Z kronik średniowiecznej osady

ElMundo ocenia: Stronghold
85

A możnowładca rzekł: „I zbudujcie mi twierdzę potężną i z kamienia, abym mógł chronić wasze mienie i dziatki wasze”. Tak też uczynili: budowla przetrwała już dziewięć lat, a choć piętno czasu odcisnęło się murach obronnych, nadal stanowi ona świadectwo znamienitości projektantów i wielkiego poświęcenia dziesiątek robotników, którzy na skraju wyczerpania wznosili przez lata majestat naszej chwały.

A przecież początki wcale nie były takie łatwe. Choć pierwszym problemem dla naszej niewielkiej osady były nacierające tu i ówdzie watahy wilków, nasi mężni wojacy potrafili sprostać temu zadaniu dzierżąc w swoich rękach najznamienitsze łuki i piki. Ustawiczny rozwój wioski powodował jednak zazdrość u wielu i stawał się głównym celem do ataku dla tych, którzy chcieli w sposób bestialski zatrzymać nasz postęp. I choć czasy były różne, podatki niejednokrotnie dawały w kość, a spichlerz zapełniał się z rzadka, wspólnie stanęliśmy oko w oko z wrogimi armiami Wieprza, Szczura i innych oprawców. Jedność zwyciężyła – gdy przeciwnik musiał lizać rany, a jego reputacja wśród podwładnych została mocno nadszarpnięta, my mogliśmy się cieszyć z lat spokoju i dostatku. Łąki zapełniały się krowami dającymi znamienite mleko, z których tworzone były przepyszne sery. Sady owocowe czerwieniły się od dorodnych jabłek, a plantacje chmielu zapewniały szlachetny złocisty napój dla każdego, kto utrudzony po całodziennej pracy wstąpił do karczmy. Porządku pilnowali świetnie wyszkoleni i wyekwipowani żołnierze, od łuczników i pikinierów, przez kuszników i pałkarzy, a skończywszy na dumnej kawalerii, z pogardą spoglądającej na nędzników, którzy odważyli się zaatakować naszą wioskę.

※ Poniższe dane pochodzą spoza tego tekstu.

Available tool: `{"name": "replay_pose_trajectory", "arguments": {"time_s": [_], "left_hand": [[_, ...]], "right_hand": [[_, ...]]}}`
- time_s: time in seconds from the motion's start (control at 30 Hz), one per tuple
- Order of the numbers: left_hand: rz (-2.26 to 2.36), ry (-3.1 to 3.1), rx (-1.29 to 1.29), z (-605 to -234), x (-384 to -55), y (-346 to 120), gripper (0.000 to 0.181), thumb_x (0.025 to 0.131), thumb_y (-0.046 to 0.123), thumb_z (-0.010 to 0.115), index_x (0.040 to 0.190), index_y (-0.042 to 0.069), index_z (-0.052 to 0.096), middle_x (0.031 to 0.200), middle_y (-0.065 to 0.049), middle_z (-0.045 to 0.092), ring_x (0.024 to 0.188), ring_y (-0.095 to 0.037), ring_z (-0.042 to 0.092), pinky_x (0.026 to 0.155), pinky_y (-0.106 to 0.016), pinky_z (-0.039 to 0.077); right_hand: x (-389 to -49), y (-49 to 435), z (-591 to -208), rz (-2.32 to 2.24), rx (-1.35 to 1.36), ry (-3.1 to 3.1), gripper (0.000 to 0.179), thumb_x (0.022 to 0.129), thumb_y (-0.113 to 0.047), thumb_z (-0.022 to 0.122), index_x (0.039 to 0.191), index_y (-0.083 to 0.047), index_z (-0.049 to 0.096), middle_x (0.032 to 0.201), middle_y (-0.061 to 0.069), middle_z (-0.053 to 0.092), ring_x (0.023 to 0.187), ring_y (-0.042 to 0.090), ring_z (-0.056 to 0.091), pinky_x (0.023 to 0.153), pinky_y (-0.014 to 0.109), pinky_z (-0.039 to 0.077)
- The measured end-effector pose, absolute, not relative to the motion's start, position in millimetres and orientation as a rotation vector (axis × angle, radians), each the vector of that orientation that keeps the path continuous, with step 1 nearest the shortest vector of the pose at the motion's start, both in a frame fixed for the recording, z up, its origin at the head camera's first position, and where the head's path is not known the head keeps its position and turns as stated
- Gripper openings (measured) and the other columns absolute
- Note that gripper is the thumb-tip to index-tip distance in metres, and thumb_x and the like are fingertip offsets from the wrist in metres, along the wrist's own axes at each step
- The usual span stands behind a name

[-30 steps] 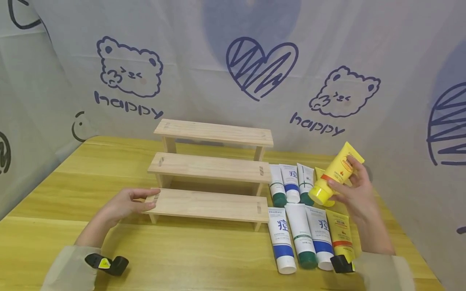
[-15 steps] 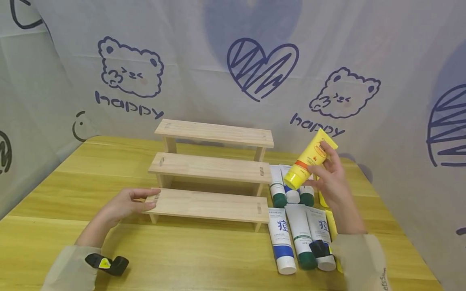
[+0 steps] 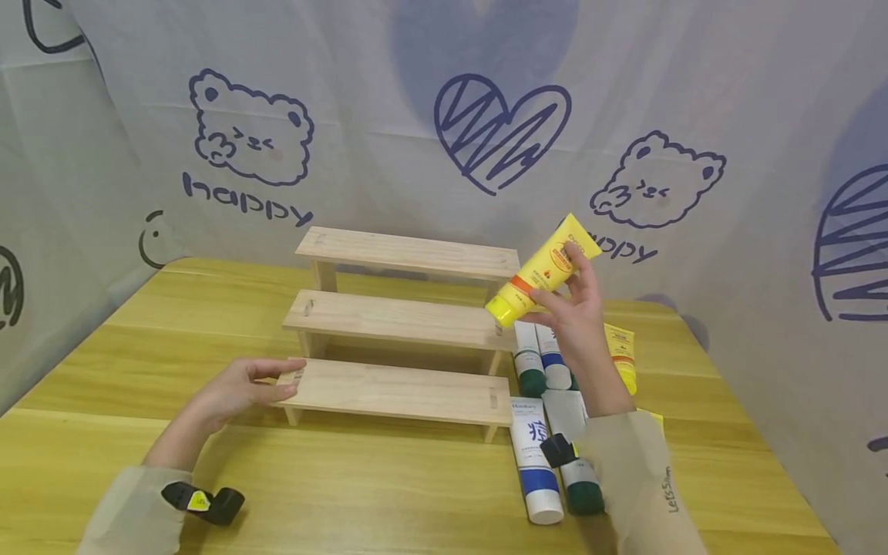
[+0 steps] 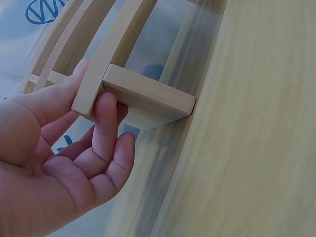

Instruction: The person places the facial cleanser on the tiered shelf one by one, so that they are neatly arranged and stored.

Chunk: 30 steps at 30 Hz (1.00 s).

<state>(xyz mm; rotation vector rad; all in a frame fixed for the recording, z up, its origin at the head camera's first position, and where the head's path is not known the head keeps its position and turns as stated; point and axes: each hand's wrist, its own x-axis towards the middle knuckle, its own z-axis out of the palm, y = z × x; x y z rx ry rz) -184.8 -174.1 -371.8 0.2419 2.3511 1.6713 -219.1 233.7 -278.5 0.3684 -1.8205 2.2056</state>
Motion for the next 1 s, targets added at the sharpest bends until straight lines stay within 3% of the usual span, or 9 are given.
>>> {"name": "replay_pose_trajectory", "arguments": {"time_s": [0.33,0.77,1.0], "left_hand": [[1.687,2.333,0.238,-372,-185,-175,0.049,0.082,0.020,0.065,0.125,0.001,0.051,0.133,-0.022,0.038,0.118,-0.038,0.033,0.077,-0.034,0.046],[1.690,2.334,0.247,-373,-185,-175,0.050,0.082,0.020,0.066,0.125,0.000,0.051,0.132,-0.023,0.039,0.115,-0.037,0.036,0.075,-0.035,0.047],[1.684,2.330,0.253,-373,-186,-176,0.050,0.082,0.020,0.066,0.125,0.000,0.051,0.133,-0.023,0.039,0.115,-0.037,0.036,0.075,-0.034,0.048]], "right_hand": [[-238,192,-275,2.254,0.476,-1.627,0.068,0.080,0.019,0.051,0.135,-0.018,0.034,0.130,0.013,0.030,0.100,0.028,0.052,0.064,0.033,0.052],[-277,156,-275,2.133,0.612,-1.617,0.070,0.074,0.009,0.066,0.133,-0.018,0.039,0.126,0.011,0.037,0.099,0.031,0.054,0.063,0.039,0.052],[-280,128,-263,2.026,0.580,-1.615,0.067,0.077,0.012,0.061,0.133,-0.018,0.039,0.120,0.010,0.040,0.097,0.030,0.054,0.064,0.036,0.052]]}}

I choć krajobraz już nie ten, a dźwięki wydobywające się z wioski zdają się coraz mniej przypominać o jej złotych czasach, kamienne mury wciąż sieją postrach, dumne szeregi balist, katapult i trebuszy złowrogo spoglądają na czyhających wrogów, a mieszkańcy pracują ku wspólnemu dobru ogółu. A miłościwie panujący możnowładca przystanął na balkonach swojej rezydencji, pochylił się z szacunkiem nad tytanicznym wysiłkiem podwładnych i wydał dodatkową porcję jadła, co wzmogło w obywatelach jeszcze większą chęć budowania jedności i potęgi tej społeczności.

A ja tam przez kilka lat byłem, pomagałem, doradzałem i piwo piłem, a com widział i co zrobiłem w wiersze tej mini-recenzji umieściłem.